Source data:
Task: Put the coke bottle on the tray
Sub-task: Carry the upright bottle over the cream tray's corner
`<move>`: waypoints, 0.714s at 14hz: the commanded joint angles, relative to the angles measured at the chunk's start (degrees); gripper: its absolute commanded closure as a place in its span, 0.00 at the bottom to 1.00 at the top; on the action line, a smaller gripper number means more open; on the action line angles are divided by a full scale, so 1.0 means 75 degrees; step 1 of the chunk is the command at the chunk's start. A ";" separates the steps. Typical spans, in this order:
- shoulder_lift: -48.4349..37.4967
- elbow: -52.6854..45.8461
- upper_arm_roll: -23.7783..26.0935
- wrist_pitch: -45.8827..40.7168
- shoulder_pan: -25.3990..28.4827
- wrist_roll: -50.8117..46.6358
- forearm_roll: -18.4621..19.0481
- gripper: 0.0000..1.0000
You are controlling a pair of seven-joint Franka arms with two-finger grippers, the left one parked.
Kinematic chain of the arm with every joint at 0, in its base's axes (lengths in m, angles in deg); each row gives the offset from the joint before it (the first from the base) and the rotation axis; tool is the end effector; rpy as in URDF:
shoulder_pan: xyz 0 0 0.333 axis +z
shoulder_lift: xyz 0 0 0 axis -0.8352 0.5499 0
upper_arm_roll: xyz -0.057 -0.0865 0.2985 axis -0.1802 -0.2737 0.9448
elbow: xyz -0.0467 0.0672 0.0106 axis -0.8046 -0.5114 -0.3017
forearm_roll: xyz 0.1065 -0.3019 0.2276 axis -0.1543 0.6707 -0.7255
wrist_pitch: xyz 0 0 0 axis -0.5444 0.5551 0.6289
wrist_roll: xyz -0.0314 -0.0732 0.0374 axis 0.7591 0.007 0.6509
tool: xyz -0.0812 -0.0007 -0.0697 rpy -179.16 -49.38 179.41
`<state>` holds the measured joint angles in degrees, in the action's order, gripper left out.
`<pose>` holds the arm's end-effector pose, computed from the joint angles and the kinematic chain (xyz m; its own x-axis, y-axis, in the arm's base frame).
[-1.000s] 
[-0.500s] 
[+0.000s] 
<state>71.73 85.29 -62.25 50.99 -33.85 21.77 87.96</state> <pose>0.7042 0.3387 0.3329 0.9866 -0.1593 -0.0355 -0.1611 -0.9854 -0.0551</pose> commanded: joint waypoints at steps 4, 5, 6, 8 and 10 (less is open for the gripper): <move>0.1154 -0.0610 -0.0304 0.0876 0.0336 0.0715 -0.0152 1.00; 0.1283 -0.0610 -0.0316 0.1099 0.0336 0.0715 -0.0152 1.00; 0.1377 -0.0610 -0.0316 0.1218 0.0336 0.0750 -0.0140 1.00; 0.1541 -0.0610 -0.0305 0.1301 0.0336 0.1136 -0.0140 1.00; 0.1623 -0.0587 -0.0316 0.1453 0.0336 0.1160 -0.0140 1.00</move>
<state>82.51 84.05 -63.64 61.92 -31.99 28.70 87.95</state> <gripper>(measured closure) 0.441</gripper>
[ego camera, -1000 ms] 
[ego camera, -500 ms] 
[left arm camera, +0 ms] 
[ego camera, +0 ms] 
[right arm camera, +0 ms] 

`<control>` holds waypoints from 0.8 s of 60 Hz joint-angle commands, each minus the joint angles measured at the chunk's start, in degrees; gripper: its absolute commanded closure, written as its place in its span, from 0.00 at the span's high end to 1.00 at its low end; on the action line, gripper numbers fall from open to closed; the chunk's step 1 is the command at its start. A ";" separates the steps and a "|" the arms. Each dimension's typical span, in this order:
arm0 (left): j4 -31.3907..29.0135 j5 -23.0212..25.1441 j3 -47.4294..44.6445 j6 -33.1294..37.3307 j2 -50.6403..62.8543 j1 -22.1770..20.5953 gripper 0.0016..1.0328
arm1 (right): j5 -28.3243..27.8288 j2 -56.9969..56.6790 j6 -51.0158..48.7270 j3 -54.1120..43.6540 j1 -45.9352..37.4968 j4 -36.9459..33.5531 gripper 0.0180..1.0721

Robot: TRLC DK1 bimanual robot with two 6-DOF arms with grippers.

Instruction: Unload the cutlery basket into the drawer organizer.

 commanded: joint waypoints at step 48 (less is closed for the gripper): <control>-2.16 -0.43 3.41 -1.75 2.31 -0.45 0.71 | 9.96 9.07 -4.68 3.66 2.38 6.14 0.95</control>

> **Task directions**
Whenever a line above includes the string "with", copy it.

> **Task result**
You are controlling a pair of seven-joint Franka arms with two-finger grippers, the left one parked.
Kinematic chain of the arm with every joint at 0, in its base's axes (lengths in m, angles in deg); each row gives the offset from the joint before it (the first from the base) and the rotation axis; tool is the end effector; rpy as in URDF:
Robot: TRLC DK1 bimanual robot with two 6-DOF arms with grippers.

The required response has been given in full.